Unread postby evilgenius » Wed 12 Sep 2018, 12:39:44

Cog wrote:I tend to be very abrupt when I'm posting by phone. Some overheating problems with desktop which I'm trying to solve. But back to government lending. Politics tend to get heavily involved in government bureaucracy. IRS targeting conservative non profits under Obama and as I believe FBI targeting of Trump.

Now imagine a government banking system with a partisan on either side doling out loans based on the person's political ideology. Don't tell me it won't happen. Look at school loans and calls from Democrats in the last election to forgive those loans. You will hear those same calls being made if some groups default at a higher rate than others. Or some people simply won't get loans at all. It will be red-lining but done by the government instead of a private bank.

Not to mention we will need a whole new group of government employees to run the operation. Government is already a hydra.


I've worked for some big corporations. When I was young I used to buy the line about government being incompetent, and big government being a bogeyman. Then I worked for those big corporations and realized they were almost all more inefficient than the government. Not only did they not have to attend to the various stakeholders with greater attention, but they couldn't do even what they did do as efficiently as the government, if you extrapolated that out to the size the government dealt with. I only discovered this because I was willing to see it. I had to dispense with the easy emotions. Big business usually has an image of success beyond that of the government because it only has, really, to please a very small group of people.

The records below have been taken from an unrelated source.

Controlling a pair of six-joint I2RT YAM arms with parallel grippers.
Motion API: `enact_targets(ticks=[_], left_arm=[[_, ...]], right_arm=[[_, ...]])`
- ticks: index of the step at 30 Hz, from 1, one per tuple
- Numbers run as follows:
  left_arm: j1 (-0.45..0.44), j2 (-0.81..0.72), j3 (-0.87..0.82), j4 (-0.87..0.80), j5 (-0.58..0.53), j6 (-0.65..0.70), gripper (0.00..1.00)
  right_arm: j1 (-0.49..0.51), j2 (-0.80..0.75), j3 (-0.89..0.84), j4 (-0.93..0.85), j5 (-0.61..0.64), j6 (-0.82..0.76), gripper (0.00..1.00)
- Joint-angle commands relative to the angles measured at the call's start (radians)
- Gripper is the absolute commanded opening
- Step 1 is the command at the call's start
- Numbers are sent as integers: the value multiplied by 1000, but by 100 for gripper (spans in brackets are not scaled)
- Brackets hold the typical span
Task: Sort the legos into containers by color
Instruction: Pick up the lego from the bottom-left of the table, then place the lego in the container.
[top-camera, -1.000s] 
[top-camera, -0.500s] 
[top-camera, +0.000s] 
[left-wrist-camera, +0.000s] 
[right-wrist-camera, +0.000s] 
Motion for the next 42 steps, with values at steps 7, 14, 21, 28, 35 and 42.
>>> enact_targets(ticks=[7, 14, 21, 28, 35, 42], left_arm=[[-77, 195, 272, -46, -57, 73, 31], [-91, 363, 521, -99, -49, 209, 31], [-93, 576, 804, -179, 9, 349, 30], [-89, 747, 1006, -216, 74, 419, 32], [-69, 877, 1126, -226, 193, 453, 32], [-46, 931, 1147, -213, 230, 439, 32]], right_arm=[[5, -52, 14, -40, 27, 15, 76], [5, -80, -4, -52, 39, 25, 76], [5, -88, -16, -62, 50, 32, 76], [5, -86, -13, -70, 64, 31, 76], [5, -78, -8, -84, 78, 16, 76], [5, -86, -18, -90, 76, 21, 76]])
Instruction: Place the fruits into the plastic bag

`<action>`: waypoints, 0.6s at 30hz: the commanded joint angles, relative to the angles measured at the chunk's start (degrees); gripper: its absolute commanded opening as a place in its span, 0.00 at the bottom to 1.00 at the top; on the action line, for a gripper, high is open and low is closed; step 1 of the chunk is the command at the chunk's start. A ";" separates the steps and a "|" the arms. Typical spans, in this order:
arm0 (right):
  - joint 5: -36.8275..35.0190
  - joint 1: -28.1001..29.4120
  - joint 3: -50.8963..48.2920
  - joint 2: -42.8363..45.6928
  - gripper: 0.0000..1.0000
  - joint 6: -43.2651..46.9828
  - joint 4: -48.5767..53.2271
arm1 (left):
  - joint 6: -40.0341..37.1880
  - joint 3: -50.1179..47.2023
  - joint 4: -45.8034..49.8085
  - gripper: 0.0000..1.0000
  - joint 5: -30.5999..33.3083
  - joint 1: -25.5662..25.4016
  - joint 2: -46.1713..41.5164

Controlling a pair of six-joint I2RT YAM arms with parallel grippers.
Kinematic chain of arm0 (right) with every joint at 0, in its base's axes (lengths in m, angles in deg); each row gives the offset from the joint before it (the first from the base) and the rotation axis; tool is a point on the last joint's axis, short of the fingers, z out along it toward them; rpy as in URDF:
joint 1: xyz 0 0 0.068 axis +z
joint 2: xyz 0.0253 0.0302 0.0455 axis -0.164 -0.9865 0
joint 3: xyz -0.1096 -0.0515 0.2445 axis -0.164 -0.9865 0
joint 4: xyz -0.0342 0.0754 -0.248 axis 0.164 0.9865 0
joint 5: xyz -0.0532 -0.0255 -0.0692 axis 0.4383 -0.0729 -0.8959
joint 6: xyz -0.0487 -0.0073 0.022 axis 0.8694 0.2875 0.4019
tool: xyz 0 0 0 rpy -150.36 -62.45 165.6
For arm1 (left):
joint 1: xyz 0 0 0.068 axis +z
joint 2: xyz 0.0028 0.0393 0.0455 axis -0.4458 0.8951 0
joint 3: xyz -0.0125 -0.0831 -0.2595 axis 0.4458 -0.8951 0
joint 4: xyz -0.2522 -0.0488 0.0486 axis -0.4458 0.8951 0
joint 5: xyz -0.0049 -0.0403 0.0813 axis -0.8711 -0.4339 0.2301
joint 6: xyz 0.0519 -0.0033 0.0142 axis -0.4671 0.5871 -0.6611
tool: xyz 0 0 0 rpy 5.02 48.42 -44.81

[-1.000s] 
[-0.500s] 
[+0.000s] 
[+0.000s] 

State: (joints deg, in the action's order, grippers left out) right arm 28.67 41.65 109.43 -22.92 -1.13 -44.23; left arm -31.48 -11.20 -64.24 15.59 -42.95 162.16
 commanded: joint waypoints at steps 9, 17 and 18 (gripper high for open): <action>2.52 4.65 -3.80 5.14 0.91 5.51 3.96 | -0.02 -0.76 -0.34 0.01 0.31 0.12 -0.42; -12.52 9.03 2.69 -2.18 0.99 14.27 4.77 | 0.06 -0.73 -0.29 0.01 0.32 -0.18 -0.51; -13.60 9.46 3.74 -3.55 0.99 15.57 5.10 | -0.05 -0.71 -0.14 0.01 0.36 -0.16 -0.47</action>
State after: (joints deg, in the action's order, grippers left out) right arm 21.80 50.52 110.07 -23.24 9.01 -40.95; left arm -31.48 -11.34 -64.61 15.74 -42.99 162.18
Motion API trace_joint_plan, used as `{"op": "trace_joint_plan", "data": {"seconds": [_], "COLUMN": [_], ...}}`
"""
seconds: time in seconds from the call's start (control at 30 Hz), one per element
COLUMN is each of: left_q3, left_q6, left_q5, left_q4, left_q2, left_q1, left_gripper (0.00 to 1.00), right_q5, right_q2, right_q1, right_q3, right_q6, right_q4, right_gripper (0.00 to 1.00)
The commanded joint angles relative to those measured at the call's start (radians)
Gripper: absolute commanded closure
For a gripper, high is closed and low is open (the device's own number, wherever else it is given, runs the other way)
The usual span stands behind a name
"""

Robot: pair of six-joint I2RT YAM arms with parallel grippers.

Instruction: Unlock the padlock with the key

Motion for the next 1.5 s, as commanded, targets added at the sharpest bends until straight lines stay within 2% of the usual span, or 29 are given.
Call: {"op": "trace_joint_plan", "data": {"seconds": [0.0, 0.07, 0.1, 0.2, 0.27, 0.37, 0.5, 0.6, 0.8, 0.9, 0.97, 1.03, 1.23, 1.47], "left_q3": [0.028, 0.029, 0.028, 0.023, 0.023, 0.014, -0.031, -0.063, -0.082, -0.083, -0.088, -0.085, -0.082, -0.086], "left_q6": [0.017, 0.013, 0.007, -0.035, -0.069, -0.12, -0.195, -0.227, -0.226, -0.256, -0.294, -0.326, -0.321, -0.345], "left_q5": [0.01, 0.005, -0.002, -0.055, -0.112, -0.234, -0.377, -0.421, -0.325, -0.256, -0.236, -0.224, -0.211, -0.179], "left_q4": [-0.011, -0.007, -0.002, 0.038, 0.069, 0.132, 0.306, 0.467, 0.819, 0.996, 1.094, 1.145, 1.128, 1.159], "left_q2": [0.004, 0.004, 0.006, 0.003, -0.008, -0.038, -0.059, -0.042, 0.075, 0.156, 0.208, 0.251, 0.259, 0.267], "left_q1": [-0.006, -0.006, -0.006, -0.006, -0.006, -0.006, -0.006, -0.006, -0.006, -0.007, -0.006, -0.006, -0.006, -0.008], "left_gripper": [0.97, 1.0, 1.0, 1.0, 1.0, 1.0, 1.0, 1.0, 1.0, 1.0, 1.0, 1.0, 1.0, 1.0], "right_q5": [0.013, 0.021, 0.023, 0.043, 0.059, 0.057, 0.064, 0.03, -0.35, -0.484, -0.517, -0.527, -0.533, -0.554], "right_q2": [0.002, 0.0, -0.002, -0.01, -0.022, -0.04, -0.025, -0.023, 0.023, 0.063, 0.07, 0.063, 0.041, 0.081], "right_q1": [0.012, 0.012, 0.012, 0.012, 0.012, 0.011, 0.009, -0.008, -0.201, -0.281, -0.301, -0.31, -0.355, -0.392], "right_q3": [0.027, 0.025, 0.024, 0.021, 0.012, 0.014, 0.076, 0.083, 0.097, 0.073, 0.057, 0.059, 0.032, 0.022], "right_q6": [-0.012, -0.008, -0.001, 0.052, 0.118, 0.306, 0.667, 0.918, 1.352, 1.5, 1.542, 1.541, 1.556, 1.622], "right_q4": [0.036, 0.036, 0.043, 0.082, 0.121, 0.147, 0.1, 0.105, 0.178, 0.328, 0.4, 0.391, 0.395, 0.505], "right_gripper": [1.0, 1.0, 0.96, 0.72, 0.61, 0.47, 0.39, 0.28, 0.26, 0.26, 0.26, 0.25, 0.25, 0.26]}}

Aside from that, I agree that there would be problems to overcome. And that those problems would most likely arise from the politics of self-interest amongst the citizens. Isn't that, however, our ideal in forming a government in the first place? Everything is politics, but the government is where we allow that those politics are understood. Where else, other than the markets, do we seek that understanding? And even the markets are subject to regulation. Non-regulation is a politically driven form of regulation, in my opinion. That takes us back to the government (the kind that is of the people, by the people and for the people) as the only pure form of discovery.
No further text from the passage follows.